Canned food pulls double duty as art and as a lifeline

By KRISTIN DIZON
P-I REPORTER

The red convertible was sculpted from cans of Hunt's tomato sauce. Its wheels were Skippy peanut butter jars.

It looked like something in which a toddler would love to climb, but in a few days the car will become meals on dinner tables for the hungry across Western Washington.

It's part of a creation at Canstruction, an annual competition in which architects and engineers build structures out of canned food, then donate the food to Food Lifeline, Washington's largest food bank.

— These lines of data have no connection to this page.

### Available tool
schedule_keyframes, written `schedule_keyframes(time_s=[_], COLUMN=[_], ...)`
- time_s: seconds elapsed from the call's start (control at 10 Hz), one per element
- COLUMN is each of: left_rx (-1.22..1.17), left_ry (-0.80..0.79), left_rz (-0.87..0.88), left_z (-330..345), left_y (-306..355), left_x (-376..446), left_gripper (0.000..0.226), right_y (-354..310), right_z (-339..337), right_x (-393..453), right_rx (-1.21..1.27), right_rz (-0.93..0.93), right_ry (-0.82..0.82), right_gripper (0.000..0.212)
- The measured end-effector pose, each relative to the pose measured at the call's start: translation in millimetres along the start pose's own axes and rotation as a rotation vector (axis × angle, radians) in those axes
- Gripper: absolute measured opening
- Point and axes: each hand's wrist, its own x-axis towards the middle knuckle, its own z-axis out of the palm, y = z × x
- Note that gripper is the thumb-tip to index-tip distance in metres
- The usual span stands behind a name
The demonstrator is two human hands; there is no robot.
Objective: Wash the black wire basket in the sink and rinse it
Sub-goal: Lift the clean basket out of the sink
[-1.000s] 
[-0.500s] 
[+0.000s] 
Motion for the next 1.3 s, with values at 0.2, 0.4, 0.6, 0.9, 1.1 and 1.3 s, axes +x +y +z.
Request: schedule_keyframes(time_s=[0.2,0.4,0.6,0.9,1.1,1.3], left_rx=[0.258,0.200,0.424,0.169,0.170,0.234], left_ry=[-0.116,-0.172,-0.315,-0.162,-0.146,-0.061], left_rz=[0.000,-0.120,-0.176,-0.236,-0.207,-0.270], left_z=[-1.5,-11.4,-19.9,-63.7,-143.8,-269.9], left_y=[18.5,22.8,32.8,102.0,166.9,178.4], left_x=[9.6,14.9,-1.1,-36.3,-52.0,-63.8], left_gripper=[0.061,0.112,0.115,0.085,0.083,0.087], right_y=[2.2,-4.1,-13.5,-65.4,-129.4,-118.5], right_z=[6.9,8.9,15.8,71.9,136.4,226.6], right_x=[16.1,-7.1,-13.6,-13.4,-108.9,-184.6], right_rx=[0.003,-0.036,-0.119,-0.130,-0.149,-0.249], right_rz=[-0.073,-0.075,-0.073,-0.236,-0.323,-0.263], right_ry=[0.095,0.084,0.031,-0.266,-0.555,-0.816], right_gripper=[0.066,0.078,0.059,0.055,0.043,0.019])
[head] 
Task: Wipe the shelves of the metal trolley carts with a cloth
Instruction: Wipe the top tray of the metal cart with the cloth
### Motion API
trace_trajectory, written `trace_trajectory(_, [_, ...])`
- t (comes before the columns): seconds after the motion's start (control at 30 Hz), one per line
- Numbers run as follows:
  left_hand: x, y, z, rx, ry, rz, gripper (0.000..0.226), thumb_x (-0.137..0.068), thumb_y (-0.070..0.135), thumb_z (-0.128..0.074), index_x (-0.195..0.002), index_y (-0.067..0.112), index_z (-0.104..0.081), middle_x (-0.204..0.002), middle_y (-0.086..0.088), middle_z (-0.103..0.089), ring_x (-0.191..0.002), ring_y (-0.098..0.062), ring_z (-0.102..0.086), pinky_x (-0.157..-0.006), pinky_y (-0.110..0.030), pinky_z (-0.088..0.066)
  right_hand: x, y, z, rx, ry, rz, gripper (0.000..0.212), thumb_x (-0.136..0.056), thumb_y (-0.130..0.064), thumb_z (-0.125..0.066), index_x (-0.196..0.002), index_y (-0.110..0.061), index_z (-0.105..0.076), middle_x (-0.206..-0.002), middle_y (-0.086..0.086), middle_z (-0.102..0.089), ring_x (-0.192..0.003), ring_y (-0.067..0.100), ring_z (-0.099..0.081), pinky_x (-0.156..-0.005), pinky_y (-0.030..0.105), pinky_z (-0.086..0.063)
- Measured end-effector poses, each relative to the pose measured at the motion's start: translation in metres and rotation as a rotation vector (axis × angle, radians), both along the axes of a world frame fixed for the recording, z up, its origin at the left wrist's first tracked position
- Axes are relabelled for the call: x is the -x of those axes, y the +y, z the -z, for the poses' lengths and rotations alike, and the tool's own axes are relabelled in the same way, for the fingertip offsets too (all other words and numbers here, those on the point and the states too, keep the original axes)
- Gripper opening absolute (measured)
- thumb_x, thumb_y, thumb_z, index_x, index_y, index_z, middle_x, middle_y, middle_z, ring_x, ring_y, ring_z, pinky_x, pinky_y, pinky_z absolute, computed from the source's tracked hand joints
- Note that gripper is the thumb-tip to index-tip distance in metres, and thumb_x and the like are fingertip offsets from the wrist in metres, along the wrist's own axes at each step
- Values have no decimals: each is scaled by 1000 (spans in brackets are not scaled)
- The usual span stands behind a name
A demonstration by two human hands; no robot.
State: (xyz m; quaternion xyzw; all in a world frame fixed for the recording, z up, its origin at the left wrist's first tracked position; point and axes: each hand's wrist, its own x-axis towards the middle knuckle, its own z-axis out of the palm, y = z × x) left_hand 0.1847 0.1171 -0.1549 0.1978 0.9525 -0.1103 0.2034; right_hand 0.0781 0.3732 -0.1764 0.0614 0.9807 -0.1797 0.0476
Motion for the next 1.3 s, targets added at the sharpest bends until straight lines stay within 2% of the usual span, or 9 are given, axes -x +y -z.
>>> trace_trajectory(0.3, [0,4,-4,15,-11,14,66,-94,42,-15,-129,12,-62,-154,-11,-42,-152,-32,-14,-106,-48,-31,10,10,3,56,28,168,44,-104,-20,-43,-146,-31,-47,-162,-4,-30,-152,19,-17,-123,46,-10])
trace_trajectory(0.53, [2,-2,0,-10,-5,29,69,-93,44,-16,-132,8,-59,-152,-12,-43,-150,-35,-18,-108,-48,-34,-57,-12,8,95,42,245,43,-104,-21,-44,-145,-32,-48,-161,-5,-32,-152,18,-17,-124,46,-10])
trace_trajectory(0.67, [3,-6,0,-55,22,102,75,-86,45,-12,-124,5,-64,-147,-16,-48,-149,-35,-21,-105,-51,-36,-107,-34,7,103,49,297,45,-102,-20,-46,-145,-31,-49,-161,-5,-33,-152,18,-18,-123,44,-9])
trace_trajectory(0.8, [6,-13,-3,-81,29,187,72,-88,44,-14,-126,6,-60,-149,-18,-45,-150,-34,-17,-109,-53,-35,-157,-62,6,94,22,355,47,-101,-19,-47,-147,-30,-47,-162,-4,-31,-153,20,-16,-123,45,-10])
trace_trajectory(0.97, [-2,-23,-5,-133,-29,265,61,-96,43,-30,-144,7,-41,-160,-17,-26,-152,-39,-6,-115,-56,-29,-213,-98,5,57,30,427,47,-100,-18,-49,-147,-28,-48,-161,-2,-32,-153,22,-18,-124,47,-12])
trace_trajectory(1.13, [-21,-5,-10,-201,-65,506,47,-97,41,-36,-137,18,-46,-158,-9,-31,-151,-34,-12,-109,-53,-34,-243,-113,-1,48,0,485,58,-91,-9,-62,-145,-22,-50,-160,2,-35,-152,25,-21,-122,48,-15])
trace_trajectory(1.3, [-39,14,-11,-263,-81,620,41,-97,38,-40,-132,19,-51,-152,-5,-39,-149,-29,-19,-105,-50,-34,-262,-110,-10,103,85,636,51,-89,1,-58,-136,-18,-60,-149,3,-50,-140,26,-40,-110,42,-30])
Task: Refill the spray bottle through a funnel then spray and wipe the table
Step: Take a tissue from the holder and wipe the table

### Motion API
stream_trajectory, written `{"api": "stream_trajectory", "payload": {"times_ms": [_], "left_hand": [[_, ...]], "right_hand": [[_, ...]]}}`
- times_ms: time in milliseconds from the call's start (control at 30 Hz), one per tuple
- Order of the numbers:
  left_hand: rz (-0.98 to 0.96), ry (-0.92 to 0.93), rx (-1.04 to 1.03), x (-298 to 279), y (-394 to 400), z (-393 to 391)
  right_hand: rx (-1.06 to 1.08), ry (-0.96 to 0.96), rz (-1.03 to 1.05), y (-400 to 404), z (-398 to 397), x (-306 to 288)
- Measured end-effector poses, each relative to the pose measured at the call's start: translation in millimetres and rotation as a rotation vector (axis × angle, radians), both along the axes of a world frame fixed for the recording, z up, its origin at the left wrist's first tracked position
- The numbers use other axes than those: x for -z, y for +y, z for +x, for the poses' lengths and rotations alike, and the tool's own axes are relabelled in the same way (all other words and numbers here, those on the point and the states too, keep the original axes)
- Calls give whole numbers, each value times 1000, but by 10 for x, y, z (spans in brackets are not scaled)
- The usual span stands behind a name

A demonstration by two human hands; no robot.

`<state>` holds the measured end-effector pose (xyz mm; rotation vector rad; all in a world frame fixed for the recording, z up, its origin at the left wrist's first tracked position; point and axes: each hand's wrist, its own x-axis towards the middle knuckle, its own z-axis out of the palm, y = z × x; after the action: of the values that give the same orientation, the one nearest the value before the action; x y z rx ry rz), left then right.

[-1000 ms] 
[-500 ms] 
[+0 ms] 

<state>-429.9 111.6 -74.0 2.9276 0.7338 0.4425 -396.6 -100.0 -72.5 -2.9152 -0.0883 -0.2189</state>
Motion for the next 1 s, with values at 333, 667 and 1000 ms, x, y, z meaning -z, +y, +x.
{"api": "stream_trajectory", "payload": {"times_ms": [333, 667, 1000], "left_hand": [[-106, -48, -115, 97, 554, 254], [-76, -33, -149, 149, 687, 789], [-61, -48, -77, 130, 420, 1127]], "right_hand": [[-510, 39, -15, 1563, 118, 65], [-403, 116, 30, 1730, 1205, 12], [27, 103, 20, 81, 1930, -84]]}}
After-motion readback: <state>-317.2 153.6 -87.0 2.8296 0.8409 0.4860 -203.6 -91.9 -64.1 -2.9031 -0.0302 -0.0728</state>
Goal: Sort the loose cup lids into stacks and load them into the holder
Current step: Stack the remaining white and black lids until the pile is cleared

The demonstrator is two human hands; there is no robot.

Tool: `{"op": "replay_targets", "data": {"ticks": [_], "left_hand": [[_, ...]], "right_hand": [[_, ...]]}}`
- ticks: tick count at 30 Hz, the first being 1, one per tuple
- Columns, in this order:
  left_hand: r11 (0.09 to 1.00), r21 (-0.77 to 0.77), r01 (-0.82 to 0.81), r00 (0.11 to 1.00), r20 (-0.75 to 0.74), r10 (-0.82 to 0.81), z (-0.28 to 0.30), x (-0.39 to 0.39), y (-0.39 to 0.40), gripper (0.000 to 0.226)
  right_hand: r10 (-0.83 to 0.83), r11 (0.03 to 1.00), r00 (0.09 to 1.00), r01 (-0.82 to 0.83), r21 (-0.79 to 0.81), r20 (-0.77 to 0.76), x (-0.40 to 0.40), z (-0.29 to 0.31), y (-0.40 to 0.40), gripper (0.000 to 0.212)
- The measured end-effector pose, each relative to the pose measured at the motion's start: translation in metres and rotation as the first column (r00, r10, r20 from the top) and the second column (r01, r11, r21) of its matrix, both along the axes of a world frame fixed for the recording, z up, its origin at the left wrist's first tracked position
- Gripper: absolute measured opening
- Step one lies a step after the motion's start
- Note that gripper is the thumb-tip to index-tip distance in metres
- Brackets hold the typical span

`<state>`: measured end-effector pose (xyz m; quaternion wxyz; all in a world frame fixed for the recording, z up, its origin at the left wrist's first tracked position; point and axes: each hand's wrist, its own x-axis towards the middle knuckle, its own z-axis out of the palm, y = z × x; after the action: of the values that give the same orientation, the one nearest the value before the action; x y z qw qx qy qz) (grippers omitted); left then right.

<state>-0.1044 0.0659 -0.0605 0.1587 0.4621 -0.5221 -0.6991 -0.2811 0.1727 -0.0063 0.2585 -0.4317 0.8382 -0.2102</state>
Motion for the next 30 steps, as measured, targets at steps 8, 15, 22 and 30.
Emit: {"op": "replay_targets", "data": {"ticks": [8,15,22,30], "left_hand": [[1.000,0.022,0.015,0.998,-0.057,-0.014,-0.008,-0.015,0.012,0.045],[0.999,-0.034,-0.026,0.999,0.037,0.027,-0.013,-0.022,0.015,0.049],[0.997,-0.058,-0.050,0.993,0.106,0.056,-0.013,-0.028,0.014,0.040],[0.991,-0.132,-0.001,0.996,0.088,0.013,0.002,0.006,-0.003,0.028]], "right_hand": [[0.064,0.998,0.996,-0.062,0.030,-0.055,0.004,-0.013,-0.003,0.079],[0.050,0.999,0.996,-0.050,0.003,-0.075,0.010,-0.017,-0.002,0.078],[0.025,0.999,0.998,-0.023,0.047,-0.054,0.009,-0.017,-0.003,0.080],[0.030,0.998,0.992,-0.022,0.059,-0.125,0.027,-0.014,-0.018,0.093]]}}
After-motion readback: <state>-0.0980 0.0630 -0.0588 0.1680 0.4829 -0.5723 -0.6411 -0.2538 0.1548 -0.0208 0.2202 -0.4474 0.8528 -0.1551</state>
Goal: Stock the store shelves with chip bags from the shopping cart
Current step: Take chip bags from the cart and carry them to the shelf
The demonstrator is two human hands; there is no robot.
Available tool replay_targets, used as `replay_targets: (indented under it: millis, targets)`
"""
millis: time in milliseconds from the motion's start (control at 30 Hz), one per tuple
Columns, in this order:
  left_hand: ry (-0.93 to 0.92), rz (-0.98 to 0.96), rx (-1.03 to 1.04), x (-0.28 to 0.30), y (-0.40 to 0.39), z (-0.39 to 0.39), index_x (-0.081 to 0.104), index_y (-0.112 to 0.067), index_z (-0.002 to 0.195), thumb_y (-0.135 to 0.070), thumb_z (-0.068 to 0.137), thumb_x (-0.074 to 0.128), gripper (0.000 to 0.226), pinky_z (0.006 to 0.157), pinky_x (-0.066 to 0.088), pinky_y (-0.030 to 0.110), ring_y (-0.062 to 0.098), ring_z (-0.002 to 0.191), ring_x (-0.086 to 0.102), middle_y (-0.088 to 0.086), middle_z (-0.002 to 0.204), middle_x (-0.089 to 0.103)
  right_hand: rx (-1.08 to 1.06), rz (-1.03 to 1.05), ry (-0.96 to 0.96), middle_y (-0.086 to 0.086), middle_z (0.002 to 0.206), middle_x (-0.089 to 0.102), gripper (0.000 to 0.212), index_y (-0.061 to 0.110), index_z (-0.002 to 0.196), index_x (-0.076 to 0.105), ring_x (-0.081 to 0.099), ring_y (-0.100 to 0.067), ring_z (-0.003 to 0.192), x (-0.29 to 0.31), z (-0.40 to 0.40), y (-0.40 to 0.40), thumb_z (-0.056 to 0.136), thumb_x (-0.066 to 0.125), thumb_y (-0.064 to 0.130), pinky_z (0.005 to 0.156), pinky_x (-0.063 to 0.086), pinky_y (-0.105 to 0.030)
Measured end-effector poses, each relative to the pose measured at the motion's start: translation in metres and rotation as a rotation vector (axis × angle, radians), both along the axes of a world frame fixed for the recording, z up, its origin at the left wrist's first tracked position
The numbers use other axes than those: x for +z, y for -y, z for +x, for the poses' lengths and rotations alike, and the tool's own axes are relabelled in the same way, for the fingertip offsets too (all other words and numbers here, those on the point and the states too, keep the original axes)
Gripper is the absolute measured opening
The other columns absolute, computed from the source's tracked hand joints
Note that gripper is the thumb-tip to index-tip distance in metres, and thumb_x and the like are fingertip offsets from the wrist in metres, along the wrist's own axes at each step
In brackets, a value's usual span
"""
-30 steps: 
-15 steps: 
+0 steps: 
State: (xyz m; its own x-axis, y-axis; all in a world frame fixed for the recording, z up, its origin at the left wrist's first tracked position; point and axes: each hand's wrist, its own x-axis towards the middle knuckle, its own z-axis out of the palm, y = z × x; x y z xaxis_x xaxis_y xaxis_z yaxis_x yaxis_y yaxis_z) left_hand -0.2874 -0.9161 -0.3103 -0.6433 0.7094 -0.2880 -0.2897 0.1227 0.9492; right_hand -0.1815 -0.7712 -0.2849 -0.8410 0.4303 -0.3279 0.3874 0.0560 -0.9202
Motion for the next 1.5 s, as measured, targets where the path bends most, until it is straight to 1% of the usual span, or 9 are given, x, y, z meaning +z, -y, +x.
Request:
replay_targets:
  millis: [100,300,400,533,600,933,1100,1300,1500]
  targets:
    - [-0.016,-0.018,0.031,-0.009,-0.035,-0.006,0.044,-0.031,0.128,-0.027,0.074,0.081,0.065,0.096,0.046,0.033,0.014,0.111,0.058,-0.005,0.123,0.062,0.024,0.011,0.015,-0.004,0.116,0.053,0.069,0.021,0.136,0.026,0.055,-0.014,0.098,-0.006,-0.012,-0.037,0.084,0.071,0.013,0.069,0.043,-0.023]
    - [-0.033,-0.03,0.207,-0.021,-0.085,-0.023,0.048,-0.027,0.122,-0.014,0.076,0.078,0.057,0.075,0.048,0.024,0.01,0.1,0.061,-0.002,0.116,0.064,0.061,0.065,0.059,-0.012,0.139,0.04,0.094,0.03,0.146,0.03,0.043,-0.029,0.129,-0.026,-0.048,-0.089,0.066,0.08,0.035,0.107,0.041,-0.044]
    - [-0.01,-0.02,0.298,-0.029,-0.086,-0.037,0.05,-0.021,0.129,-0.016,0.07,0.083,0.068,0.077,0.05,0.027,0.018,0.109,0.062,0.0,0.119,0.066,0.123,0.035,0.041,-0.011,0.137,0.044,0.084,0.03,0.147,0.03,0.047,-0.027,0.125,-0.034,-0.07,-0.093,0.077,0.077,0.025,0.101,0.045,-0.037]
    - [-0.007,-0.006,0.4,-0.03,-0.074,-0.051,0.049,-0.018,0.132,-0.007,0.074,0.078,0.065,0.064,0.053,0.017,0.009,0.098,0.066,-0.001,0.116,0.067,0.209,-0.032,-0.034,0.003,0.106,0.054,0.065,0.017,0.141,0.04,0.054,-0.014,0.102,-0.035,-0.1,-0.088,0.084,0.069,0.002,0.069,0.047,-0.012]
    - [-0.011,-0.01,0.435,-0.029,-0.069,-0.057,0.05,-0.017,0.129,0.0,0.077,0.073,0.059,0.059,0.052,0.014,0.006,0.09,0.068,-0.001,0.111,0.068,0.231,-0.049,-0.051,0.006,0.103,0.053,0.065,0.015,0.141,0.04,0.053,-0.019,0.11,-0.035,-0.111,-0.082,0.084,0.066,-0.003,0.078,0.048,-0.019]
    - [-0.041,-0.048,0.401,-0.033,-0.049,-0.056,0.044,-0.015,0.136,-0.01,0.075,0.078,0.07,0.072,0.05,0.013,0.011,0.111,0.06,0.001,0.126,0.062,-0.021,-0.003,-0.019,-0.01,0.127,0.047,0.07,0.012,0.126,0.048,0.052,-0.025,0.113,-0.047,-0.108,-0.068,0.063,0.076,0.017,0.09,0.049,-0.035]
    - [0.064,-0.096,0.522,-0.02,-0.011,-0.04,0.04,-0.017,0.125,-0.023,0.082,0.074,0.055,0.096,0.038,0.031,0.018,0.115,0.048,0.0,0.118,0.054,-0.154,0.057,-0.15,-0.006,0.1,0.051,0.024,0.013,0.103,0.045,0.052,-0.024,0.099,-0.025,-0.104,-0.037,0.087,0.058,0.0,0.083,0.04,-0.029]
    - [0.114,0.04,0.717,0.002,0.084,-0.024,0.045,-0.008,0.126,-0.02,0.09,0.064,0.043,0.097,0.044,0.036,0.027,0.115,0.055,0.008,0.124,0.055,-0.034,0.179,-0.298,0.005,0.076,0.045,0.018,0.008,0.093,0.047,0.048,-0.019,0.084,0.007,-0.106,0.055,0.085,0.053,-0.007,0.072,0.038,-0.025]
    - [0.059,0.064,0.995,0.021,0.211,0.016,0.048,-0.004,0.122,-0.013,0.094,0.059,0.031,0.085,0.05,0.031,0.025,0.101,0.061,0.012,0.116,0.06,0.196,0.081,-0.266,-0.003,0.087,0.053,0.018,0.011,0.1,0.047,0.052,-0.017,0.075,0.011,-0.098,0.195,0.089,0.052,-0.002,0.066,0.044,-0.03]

This year's four can sculptures -- the Washington state quarter, a pond with breaching salmon, a light bulb and a car on Interstate 405 -- will be on display on the first floor of the Washington State Convention and Trade Center through Monday evening. People can vote for their favorite by adding a donation to the box in front of it.

Canstruction, born 15 years ago in Seattle, is now a national competition in 80 cities that raises awareness of hunger and encourages donations to food banks. The event hit a lull the past few years here and wasn't held at all in 2006, but organizers are bringing it back.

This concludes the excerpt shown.